→ **What you are asked to do**: Go through the lines below and repeat each one exactly, skipping pictures.

→ **Stored data**:
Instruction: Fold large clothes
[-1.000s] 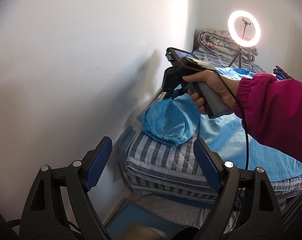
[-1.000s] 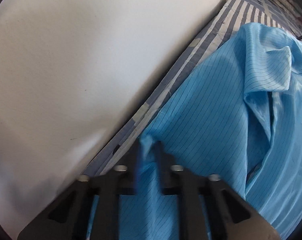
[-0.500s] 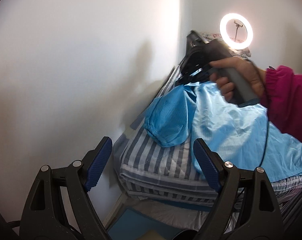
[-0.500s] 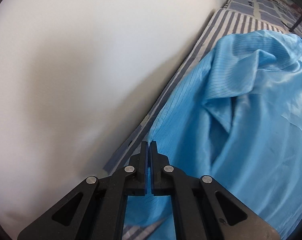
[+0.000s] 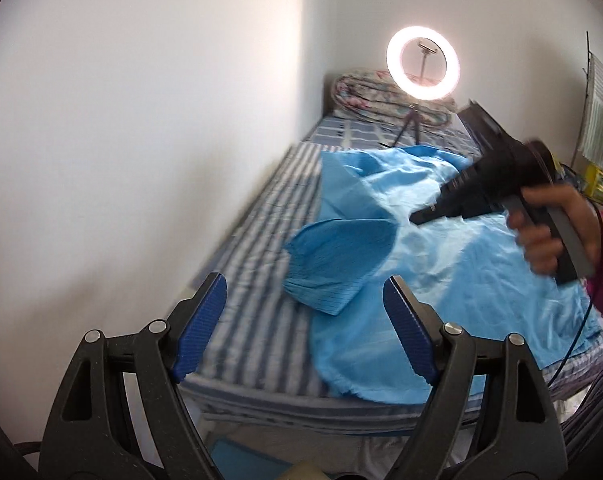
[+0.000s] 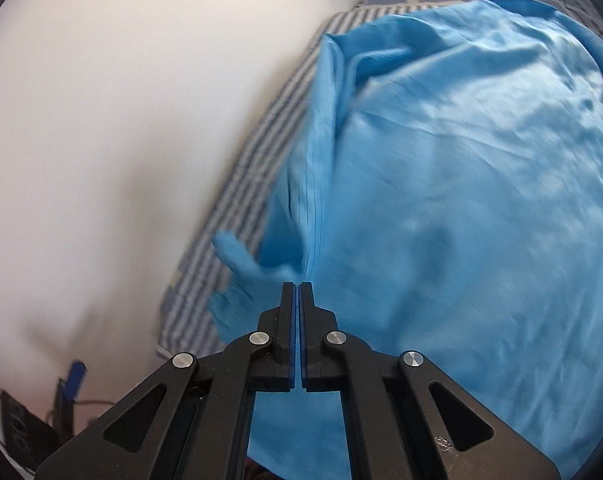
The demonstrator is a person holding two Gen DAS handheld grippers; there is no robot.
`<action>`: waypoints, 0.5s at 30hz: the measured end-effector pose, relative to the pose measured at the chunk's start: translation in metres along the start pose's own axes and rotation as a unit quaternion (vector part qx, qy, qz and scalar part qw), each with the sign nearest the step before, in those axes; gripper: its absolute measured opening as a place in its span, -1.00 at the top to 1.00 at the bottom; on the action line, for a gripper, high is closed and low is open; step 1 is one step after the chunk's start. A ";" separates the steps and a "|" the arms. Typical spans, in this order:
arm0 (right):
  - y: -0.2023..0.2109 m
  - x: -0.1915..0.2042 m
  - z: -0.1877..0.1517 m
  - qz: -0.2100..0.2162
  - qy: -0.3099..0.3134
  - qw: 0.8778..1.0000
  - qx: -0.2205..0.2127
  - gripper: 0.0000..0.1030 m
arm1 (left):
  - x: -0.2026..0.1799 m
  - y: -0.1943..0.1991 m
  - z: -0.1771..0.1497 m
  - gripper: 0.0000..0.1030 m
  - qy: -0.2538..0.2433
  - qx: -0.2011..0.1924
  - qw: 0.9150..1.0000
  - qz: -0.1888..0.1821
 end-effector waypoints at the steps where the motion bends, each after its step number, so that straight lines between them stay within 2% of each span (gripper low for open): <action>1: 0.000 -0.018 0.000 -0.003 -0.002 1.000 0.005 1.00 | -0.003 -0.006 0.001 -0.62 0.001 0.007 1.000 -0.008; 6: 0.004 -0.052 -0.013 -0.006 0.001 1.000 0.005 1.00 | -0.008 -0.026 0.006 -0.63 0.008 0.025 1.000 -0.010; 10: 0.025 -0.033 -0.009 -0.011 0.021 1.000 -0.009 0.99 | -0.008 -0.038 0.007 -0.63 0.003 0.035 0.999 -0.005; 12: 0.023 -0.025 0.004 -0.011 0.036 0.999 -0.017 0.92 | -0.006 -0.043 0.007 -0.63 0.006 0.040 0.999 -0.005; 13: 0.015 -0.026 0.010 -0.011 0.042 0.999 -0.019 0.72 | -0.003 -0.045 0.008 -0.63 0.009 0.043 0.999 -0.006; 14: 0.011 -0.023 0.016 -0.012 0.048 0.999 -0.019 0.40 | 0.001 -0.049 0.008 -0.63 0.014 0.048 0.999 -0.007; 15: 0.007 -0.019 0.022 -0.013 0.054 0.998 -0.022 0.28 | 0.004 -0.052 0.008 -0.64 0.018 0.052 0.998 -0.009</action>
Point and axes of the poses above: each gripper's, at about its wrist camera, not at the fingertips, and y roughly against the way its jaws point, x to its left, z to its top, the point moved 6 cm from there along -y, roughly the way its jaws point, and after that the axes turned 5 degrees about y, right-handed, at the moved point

→ **Output of the task**:
Instruction: Fold large clothes
[-1.000s] 
[-1.000s] 
[-0.500s] 
[-0.500s] 
[+0.000s] 
[+0.000s] 
The demonstrator is a person holding two Gen DAS handheld grippers; there is no robot.
`<action>`: waypoints, 0.5s at 30hz: the measured end-effector pose, relative to the pose measured at the chunk's start: translation in metres along the start pose's own axes and rotation as a unit quaternion (vector part qx, qy, qz and scalar part qw), each with the sign nearest the step before, in those axes; gripper: its absolute measured opening as a place in its span, -1.00 at the top to 1.00 at the bottom; on the action line, for a gripper, high is closed and low is open; step 1 is one step after the chunk's start. A ";" separates the steps and a "|" the arms. Typical spans, in this order:
arm0 (right):
  - y: -0.2023..0.2109 m
  - x: -0.1915..0.2042 m
  - z: -0.1877..0.1517 m
  - qz: -0.2100..0.2162
  - qy: -0.3099..0.3134
  - qw: 0.8778..1.0000
  - qx: -0.2205..0.2127
  - gripper: 0.0000..0.1030 m
arm1 (left):
  - x: -0.2026..0.1799 m
  - y: -0.1943..0.1991 m
  - z: -0.1771..0.1497 m
  - gripper: 0.0000..0.1030 m
  - qy: -0.2538..0.2433
  - qx: -0.2011..0.1924
  - qw: 0.9150..1.0000
  - qz: -0.1888..0.1821
 end-effector waypoints at the steps where the motion bends, each after its step number, so that straight lines between them stay within 2% of each span (gripper low for open): <action>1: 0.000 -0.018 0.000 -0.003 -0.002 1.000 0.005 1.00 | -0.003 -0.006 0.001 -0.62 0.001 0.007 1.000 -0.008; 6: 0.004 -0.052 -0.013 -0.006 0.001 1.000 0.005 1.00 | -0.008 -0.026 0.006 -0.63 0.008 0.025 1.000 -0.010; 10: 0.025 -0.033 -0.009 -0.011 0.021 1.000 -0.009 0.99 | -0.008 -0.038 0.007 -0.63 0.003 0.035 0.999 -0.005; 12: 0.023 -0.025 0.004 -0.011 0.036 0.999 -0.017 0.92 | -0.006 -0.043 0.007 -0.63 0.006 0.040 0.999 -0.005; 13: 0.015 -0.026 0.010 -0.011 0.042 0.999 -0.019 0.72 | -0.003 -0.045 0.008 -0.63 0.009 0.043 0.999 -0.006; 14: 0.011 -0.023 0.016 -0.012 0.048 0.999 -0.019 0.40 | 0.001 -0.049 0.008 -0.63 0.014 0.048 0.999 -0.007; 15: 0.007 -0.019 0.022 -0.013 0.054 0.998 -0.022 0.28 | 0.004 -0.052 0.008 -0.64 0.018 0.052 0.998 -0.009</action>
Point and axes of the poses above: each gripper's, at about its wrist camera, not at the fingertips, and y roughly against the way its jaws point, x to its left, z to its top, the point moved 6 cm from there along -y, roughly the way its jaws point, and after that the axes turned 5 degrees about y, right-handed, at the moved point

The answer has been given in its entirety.